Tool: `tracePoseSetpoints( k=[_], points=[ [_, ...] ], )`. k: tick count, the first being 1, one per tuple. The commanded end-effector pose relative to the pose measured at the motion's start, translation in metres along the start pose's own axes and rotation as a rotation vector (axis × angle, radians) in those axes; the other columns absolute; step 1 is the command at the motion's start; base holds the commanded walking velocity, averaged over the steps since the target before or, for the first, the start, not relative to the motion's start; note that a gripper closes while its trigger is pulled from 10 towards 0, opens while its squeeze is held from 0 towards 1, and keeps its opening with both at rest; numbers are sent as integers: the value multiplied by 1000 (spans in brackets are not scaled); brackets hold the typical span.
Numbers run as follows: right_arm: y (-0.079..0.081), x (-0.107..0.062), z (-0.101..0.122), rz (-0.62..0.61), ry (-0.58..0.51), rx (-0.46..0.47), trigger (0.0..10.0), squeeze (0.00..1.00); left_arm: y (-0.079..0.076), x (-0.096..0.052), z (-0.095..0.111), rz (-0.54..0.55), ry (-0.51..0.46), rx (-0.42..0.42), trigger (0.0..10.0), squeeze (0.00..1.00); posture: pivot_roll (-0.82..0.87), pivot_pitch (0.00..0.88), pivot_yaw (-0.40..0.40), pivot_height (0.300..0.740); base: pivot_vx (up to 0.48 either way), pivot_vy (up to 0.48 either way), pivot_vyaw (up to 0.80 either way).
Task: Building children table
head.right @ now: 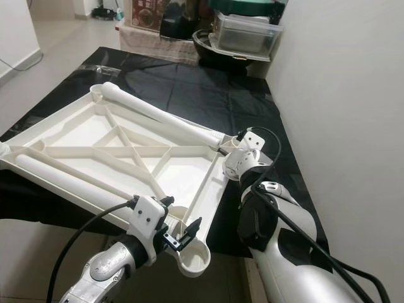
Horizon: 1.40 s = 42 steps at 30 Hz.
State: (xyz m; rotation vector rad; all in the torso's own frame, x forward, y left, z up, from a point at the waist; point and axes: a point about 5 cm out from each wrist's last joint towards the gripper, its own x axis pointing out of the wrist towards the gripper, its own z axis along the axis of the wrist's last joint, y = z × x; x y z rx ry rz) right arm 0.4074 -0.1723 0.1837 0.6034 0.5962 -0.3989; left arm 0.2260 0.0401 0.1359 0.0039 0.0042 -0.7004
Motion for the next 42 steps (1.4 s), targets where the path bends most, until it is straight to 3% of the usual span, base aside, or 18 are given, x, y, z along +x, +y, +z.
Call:
tracePoseSetpoints(
  k=[1,5,6,7,8,13,17,18,20,22,24,29,33,37,39,41,42],
  points=[
    [4,-6,17,23,-65,40,10000,1000,-6,0,-1,-13,15,-14,10000,0,154,0,-219,740,0,0,0],
    [9,-9,25,40,-101,52,10000,1000,-6,0,-1,-9,19,-20,10000,0,153,0,-218,740,0,0,0],
    [10,-11,27,45,-113,64,10000,643,-6,0,0,-7,20,-21,10000,0,153,0,-219,740,0,0,0],
    [11,-11,29,47,-120,73,10000,643,-6,-1,0,-5,20,-22,10000,0,153,0,-219,740,0,0,0],
    [15,-13,32,83,-134,98,10000,0,-6,0,0,-4,21,-23,10000,0,156,0,-219,740,0,0,0],
    [24,-20,45,186,-209,142,10000,0,-5,0,0,0,25,-25,10000,0,156,0,-217,740,0,0,0],
    [24,-28,66,298,-474,-142,10000,0,2,2,1,20,8,-1,10000,0,154,0,-195,740,0,0,0],
    [24,-28,66,298,-474,-142,10000,0,2,2,1,20,8,-1,10000,0,154,0,-195,740,0,0,0],
    [15,-29,68,328,-609,-260,10000,0,5,2,1,33,1,12,10000,0,153,0,-183,740,0,0,0],
    [11,-31,67,349,-658,-296,10000,0,7,2,1,39,-2,17,10000,0,153,0,-181,740,0,0,0],
    [-6,-37,54,372,-773,-396,10000,0,12,2,4,56,-30,40,10000,0,152,0,-165,740,0,0,0],
    [-20,-47,37,397,-867,-469,10000,0,18,1,8,77,-57,69,10000,0,145,0,-145,740,0,0,0],
    [-41,-67,6,439,-974,-582,10000,0,29,-5,18,98,-100,146,10000,0,143,0,-124,740,0,0,0],
    [-54,-89,-26,520,-977,-687,10000,0,38,-10,22,108,-112,188,10000,0,140,0,-106,740,0,0,0],
    [-64,-97,-46,577,-922,-664,10000,0,40,-12,21,116,-111,197,10000,0,131,0,-98,740,0,0,0],
    [-64,-97,-46,577,-922,-664,10000,0,40,-12,21,116,-111,197,10000,0,131,0,-98,740,0,0,0],
    [-73,-99,-59,581,-884,-690,10000,0,40,-14,19,115,-106,200,10000,0,128,0,-92,740,0,0,0]
  ],
)
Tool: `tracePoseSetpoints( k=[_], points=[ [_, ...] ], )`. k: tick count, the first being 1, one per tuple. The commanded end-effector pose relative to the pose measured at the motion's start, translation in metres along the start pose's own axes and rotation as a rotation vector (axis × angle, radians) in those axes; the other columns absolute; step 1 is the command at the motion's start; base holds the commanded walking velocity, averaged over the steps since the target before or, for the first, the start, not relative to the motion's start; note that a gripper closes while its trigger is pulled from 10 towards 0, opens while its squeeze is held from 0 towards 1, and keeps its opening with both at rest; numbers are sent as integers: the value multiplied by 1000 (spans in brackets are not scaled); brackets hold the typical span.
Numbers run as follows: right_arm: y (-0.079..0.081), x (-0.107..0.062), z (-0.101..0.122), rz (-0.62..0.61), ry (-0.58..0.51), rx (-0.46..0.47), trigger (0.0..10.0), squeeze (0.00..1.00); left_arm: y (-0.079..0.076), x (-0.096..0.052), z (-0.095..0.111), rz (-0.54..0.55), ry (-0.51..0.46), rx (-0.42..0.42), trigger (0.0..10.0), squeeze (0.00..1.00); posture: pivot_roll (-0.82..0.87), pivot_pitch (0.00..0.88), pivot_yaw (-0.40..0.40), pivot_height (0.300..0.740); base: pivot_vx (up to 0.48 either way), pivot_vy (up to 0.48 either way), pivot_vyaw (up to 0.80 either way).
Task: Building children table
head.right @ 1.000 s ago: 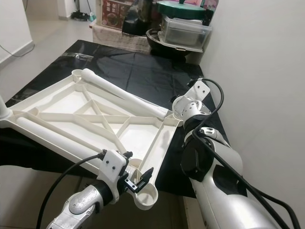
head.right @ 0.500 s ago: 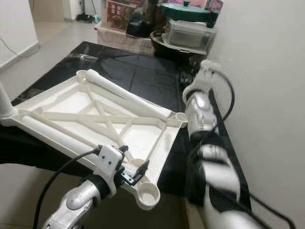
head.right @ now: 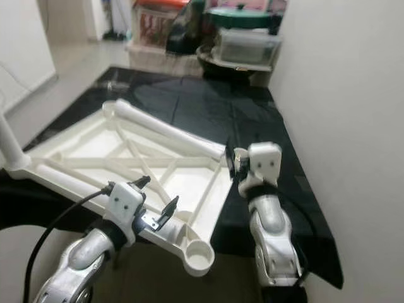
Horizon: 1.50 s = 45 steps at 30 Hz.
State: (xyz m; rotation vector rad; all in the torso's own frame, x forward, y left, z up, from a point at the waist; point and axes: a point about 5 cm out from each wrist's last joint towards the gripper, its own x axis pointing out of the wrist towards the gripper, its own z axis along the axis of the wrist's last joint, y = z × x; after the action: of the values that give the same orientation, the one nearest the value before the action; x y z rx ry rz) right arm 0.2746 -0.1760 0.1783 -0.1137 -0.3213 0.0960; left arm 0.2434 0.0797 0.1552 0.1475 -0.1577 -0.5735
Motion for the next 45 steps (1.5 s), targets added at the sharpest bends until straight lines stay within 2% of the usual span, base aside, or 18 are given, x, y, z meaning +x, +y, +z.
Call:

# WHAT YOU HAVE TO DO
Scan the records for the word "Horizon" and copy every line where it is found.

# RESPONSE TO THIS TASK
Horizon: 1.40 s = 42 steps at 30 Hz.
Horizon: 1.50 s = 45 steps at 30 Hz.

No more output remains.